**Stored items from a collection**
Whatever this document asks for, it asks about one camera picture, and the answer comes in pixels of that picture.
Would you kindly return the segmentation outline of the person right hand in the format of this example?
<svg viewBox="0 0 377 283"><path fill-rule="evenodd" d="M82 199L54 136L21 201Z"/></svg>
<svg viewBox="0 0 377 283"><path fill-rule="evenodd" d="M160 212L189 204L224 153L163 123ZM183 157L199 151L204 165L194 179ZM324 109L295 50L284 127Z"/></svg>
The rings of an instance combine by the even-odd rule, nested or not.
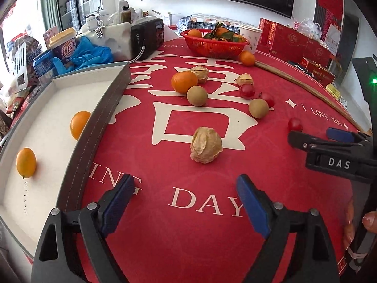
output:
<svg viewBox="0 0 377 283"><path fill-rule="evenodd" d="M355 237L355 227L353 225L354 217L355 217L355 210L354 210L353 197L352 197L347 205L346 212L345 212L346 225L344 227L344 232L343 232L343 245L346 250L348 249L348 247L350 246L350 244L352 243ZM362 223L367 231L376 234L377 233L376 211L365 214L362 219Z"/></svg>

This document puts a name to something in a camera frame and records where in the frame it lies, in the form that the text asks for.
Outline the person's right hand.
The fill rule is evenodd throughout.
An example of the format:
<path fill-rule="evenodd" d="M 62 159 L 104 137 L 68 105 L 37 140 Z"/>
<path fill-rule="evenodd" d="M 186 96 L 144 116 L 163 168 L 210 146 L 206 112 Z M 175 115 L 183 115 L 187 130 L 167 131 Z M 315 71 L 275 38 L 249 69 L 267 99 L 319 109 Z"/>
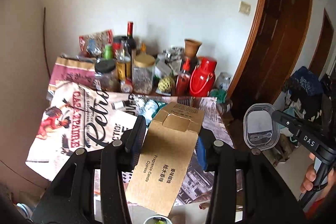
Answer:
<path fill-rule="evenodd" d="M 316 176 L 317 175 L 314 170 L 314 165 L 311 164 L 306 171 L 302 184 L 300 185 L 301 193 L 304 194 L 306 191 L 310 191 L 313 189 L 313 182 L 316 179 Z M 317 198 L 317 201 L 325 198 L 334 184 L 335 184 L 335 169 L 332 169 L 327 176 L 327 186 L 322 190 L 321 194 Z"/>

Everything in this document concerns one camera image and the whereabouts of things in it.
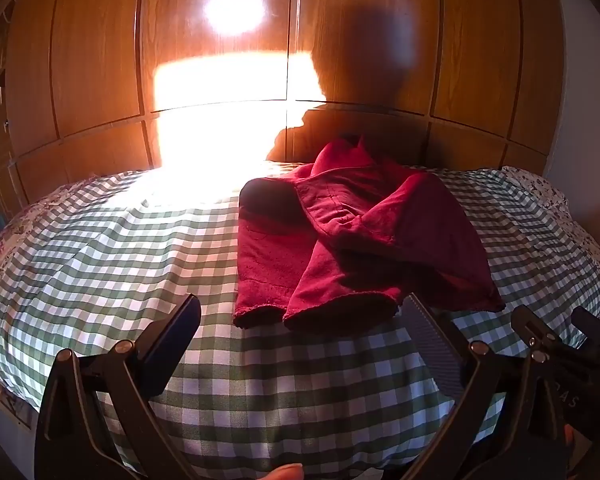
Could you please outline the person left hand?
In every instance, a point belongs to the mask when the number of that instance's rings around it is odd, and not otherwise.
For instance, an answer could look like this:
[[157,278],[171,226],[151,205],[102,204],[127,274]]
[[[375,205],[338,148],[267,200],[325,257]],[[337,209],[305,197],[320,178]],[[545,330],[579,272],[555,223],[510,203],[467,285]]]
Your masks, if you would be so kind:
[[299,463],[278,467],[267,474],[262,480],[303,480],[304,471]]

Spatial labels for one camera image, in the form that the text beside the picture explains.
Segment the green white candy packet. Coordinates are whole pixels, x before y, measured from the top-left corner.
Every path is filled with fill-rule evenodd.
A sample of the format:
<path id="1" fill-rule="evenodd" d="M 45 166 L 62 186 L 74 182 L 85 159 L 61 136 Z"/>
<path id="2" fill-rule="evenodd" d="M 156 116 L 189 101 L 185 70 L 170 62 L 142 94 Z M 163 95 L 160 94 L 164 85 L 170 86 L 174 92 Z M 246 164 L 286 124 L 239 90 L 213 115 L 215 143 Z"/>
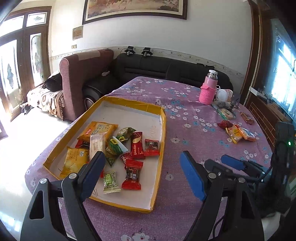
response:
<path id="1" fill-rule="evenodd" d="M 104 189 L 103 189 L 104 194 L 121 192 L 121 188 L 119 187 L 116 180 L 115 171 L 106 173 L 103 177 L 103 180 L 104 180 Z"/>

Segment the orange striped cracker packet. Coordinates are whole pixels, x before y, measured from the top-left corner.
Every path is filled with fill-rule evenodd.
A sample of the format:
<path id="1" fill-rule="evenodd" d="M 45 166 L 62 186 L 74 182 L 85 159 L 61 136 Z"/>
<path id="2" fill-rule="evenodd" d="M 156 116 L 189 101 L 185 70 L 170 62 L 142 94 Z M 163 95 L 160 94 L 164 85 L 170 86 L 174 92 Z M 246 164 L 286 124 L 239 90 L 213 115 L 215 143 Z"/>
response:
<path id="1" fill-rule="evenodd" d="M 256 141 L 256 137 L 251 131 L 239 126 L 238 124 L 233 124 L 233 126 L 228 127 L 225 130 L 234 144 L 237 144 L 243 139 L 250 142 Z"/>

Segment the beige biscuit packet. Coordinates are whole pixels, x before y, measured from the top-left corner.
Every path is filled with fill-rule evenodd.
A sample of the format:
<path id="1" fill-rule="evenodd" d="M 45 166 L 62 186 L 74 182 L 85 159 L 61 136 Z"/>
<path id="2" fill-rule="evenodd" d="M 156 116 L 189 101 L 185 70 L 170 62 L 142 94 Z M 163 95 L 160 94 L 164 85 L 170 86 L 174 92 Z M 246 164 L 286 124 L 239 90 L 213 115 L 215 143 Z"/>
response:
<path id="1" fill-rule="evenodd" d="M 100 151 L 104 154 L 106 153 L 106 133 L 99 133 L 90 136 L 90 160 L 95 156 L 95 154 Z"/>

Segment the green pea snack bag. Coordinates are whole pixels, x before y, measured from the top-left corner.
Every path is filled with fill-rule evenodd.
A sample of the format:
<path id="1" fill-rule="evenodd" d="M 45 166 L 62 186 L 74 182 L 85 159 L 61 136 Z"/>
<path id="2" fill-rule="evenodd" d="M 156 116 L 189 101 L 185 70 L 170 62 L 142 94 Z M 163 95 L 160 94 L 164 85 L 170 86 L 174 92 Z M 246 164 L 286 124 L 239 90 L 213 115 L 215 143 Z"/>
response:
<path id="1" fill-rule="evenodd" d="M 122 128 L 116 136 L 113 136 L 106 147 L 106 161 L 108 162 L 109 166 L 112 167 L 115 163 L 116 159 L 128 152 L 128 148 L 125 146 L 125 143 L 131 138 L 133 132 L 136 129 L 131 127 Z"/>

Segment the red chocolate candy packet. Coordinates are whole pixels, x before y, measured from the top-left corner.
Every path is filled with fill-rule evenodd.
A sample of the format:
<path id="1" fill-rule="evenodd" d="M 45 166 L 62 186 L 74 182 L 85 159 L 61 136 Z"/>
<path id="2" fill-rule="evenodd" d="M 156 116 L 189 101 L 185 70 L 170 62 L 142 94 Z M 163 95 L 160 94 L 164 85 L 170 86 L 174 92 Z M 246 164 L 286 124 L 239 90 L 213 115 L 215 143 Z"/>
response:
<path id="1" fill-rule="evenodd" d="M 125 180 L 121 188 L 125 190 L 141 190 L 142 187 L 139 179 L 144 163 L 133 159 L 129 153 L 122 154 L 120 159 L 124 163 L 126 170 Z"/>

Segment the dark red snack pouch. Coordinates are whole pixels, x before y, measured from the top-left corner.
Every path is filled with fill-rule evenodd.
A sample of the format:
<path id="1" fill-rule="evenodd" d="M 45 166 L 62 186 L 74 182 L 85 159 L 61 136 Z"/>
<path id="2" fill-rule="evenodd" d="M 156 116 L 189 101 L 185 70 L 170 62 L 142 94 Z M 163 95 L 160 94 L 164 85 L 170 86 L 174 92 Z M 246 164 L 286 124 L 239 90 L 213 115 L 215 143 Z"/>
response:
<path id="1" fill-rule="evenodd" d="M 226 128 L 233 127 L 233 124 L 228 120 L 223 120 L 222 122 L 217 123 L 217 126 L 222 128 L 222 129 L 226 129 Z"/>

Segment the yellow chip bag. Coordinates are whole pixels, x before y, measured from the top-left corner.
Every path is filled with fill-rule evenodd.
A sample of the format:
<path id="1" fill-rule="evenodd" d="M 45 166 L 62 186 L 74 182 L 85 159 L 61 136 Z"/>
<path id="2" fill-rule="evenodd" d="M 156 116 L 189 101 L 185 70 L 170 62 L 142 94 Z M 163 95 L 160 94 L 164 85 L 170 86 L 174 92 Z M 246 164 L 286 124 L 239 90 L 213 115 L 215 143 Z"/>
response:
<path id="1" fill-rule="evenodd" d="M 89 162 L 89 150 L 83 148 L 67 148 L 63 169 L 59 175 L 64 179 L 71 173 L 78 173 L 84 164 Z"/>

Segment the purple floral tablecloth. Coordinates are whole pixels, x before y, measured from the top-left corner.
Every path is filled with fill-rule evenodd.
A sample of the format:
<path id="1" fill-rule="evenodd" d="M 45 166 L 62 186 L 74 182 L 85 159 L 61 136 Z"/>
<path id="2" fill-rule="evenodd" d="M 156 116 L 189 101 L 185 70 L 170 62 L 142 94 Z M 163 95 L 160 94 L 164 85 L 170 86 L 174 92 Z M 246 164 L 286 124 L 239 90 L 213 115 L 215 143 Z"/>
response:
<path id="1" fill-rule="evenodd" d="M 110 165 L 105 154 L 92 161 L 82 204 L 100 240 L 207 240 L 216 220 L 236 211 L 236 240 L 264 240 L 258 208 L 248 188 L 245 164 L 267 170 L 273 154 L 255 123 L 235 111 L 233 123 L 254 134 L 235 144 L 220 128 L 222 117 L 199 102 L 201 90 L 175 81 L 138 77 L 102 97 L 48 147 L 27 170 L 34 197 L 47 198 L 51 184 L 69 195 L 77 172 L 62 174 L 67 152 L 92 123 L 134 128 L 126 143 L 134 156 Z"/>

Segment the small red candy packet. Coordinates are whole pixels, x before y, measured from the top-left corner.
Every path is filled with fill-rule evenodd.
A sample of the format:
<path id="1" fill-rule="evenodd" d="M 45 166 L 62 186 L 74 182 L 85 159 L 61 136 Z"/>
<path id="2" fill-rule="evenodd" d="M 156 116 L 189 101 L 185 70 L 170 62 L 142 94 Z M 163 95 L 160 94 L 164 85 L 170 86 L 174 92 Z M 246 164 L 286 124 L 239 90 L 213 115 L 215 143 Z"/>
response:
<path id="1" fill-rule="evenodd" d="M 144 156 L 145 157 L 158 156 L 159 154 L 160 154 L 160 151 L 159 151 L 159 141 L 145 139 Z"/>

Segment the round green label biscuit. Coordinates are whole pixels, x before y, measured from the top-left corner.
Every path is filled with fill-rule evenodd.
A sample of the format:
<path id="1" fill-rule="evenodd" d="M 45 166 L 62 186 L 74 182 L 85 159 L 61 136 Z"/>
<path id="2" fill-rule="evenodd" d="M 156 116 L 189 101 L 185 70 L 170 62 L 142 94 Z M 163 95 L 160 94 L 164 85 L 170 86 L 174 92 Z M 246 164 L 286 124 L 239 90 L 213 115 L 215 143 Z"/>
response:
<path id="1" fill-rule="evenodd" d="M 230 110 L 227 110 L 225 108 L 219 108 L 217 109 L 217 113 L 220 114 L 220 116 L 226 120 L 226 121 L 229 121 L 229 120 L 234 120 L 236 119 L 236 115 L 235 113 L 231 112 Z"/>

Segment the yellow taped shallow box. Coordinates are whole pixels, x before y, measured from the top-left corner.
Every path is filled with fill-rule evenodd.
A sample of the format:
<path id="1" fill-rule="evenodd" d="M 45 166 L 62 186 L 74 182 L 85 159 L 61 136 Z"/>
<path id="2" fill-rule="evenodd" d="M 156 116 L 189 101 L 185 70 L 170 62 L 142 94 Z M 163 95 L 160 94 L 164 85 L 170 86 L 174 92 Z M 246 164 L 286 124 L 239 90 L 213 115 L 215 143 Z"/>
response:
<path id="1" fill-rule="evenodd" d="M 91 198 L 118 208 L 149 213 L 159 188 L 166 115 L 160 106 L 102 97 L 70 128 L 44 162 L 62 180 L 80 173 L 103 153 Z"/>

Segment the pink sleeved thermos bottle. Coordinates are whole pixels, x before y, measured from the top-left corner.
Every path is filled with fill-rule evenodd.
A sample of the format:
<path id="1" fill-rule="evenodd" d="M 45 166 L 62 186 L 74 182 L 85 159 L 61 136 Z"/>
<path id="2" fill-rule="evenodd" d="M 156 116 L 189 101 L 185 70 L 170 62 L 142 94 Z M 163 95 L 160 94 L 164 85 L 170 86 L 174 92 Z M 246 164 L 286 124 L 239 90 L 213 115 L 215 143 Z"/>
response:
<path id="1" fill-rule="evenodd" d="M 210 105 L 216 94 L 216 86 L 218 83 L 218 72 L 209 70 L 205 77 L 204 83 L 201 86 L 199 102 L 204 105 Z"/>

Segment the black leather sofa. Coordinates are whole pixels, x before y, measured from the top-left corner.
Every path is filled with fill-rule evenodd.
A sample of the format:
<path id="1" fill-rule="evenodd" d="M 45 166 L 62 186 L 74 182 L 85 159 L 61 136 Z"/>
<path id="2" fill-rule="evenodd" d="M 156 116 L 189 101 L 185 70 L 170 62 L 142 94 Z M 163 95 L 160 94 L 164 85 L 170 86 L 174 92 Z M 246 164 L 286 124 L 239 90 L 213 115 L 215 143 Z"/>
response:
<path id="1" fill-rule="evenodd" d="M 83 84 L 84 105 L 90 108 L 104 95 L 140 76 L 201 87 L 209 70 L 214 69 L 213 66 L 202 63 L 194 64 L 164 57 L 144 57 L 138 54 L 119 54 L 108 66 L 109 73 L 106 76 L 100 74 Z"/>

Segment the wooden glass door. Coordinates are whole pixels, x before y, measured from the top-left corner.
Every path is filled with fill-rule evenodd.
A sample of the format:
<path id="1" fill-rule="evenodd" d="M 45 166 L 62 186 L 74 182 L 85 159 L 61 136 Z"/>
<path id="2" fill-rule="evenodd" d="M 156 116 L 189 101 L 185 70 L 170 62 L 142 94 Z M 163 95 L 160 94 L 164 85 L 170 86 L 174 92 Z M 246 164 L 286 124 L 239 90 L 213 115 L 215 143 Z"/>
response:
<path id="1" fill-rule="evenodd" d="M 27 93 L 50 76 L 48 35 L 51 6 L 12 12 L 1 24 L 1 102 L 12 121 Z"/>

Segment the framed wall painting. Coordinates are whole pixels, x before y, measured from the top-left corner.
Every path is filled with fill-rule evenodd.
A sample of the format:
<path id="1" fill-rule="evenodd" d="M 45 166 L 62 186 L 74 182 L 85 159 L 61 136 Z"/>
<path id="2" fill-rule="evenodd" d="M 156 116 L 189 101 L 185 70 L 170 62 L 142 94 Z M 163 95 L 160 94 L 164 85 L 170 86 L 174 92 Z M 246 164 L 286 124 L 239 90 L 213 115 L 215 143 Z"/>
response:
<path id="1" fill-rule="evenodd" d="M 96 0 L 85 1 L 82 24 L 121 16 L 165 16 L 185 20 L 187 0 Z"/>

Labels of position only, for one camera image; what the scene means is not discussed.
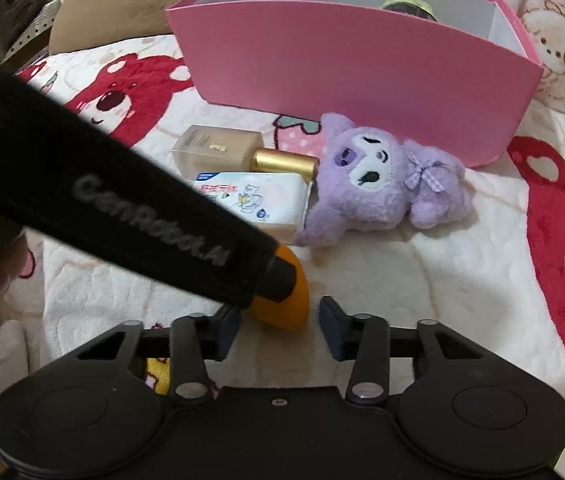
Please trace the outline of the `orange makeup sponge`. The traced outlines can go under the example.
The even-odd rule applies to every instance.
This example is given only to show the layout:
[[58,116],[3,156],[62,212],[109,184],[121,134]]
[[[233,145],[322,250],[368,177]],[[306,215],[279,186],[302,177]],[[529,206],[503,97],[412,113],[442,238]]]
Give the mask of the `orange makeup sponge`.
[[284,244],[278,247],[276,256],[290,263],[295,270],[296,282],[291,295],[281,302],[255,297],[250,312],[260,321],[281,330],[304,330],[311,310],[311,297],[303,266],[295,253]]

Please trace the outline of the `white wet wipes pack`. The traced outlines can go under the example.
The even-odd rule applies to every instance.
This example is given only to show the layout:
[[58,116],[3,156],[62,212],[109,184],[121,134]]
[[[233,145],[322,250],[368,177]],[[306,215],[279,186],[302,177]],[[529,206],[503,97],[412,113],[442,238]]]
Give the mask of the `white wet wipes pack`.
[[290,245],[304,228],[311,183],[299,174],[202,172],[192,186],[280,243]]

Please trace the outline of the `purple plush toy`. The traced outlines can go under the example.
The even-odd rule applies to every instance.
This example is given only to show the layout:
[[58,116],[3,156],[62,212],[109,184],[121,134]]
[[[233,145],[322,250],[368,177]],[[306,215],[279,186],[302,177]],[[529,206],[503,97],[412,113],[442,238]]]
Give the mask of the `purple plush toy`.
[[470,214],[472,195],[457,157],[342,114],[325,113],[320,122],[327,148],[296,245],[333,246],[347,231],[390,230],[404,219],[428,230]]

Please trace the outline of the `beige foundation bottle gold cap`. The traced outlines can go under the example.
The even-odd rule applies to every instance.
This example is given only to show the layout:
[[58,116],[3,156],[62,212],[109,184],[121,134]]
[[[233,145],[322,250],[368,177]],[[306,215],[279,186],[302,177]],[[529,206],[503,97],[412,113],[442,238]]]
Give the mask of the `beige foundation bottle gold cap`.
[[266,148],[258,131],[190,126],[172,148],[180,174],[194,180],[203,172],[299,174],[306,182],[317,176],[314,156]]

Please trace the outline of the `green yarn ball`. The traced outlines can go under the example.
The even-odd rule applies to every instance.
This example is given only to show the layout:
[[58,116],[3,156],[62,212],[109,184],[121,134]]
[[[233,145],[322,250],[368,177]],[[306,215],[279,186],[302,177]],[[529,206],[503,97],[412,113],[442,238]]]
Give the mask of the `green yarn ball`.
[[424,20],[436,22],[432,6],[423,0],[386,0],[382,3],[382,10],[416,16]]

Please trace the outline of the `brown pillow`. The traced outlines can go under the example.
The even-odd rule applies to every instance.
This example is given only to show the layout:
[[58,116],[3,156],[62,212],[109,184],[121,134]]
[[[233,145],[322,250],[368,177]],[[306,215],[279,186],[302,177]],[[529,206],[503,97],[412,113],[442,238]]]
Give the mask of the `brown pillow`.
[[68,53],[171,31],[165,9],[179,0],[62,0],[49,52]]

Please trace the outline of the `pink cardboard box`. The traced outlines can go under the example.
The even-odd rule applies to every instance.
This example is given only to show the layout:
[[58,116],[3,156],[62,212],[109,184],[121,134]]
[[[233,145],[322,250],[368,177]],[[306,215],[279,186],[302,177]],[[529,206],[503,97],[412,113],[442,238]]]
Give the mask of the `pink cardboard box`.
[[203,99],[317,120],[327,112],[434,145],[469,167],[509,145],[543,66],[503,0],[180,0],[166,11]]

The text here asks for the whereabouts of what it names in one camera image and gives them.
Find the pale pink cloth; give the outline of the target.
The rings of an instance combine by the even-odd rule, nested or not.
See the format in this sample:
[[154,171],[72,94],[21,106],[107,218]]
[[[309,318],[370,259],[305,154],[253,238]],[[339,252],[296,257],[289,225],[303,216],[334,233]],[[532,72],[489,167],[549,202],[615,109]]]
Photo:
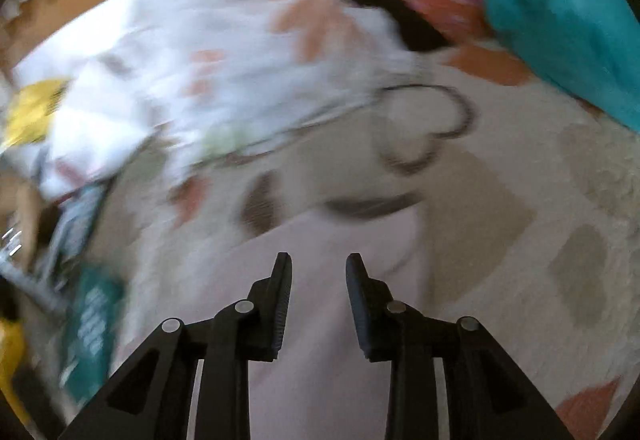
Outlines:
[[272,363],[250,364],[252,438],[384,437],[390,364],[368,362],[359,348],[345,264],[358,252],[395,298],[420,308],[430,276],[422,230],[420,205],[371,220],[314,209],[203,262],[175,312],[186,322],[245,297],[270,275],[278,252],[292,258],[282,349]]

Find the teal cardboard box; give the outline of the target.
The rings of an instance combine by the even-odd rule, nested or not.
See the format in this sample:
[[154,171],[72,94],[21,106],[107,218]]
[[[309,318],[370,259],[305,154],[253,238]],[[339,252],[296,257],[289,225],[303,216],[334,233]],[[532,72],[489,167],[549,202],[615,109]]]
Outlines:
[[60,386],[84,406],[110,376],[125,284],[98,264],[81,264],[62,339]]

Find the heart patterned quilt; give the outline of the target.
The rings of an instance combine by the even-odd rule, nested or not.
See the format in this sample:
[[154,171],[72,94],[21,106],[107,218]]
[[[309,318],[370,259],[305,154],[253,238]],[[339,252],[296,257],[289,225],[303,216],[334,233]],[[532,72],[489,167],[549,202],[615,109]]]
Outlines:
[[477,318],[574,437],[599,437],[639,374],[639,138],[506,52],[423,63],[422,87],[200,167],[175,191],[143,150],[89,249],[128,282],[115,361],[176,316],[208,257],[314,209],[371,220],[420,205],[417,309]]

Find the white floral pillow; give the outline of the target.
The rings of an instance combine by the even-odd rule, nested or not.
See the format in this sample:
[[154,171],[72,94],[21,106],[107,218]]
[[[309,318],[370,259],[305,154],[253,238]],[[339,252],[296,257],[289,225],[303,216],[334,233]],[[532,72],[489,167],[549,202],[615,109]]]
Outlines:
[[271,151],[416,68],[384,11],[346,0],[132,0],[115,41],[84,49],[112,30],[104,15],[51,50],[47,69],[67,84],[47,197],[116,174],[147,140],[180,186],[199,164]]

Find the teal fleece bundle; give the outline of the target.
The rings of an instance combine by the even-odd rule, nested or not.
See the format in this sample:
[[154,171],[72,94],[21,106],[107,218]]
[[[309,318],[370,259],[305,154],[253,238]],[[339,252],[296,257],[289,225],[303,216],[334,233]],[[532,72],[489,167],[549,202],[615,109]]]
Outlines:
[[639,127],[639,22],[626,0],[486,0],[499,41],[541,78]]

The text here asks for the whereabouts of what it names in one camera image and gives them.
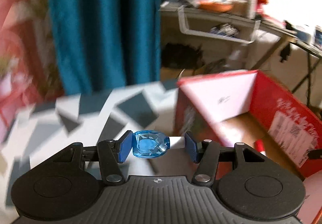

**Required action**
Write out each line above with the word "that".

**Reply to the exercise**
Whatever this document asks for, it asks about one camera picture, and the answer comes in pixels of that picture.
This document puts a name to something in a camera frame and records where in the frame it lies, in the form that the text asks for.
In every instance, a point belongs to the mask when the number of that instance's rings around it is odd, and not otherwise.
Spatial labels for one camera image, in the form that the text beside the picture explains.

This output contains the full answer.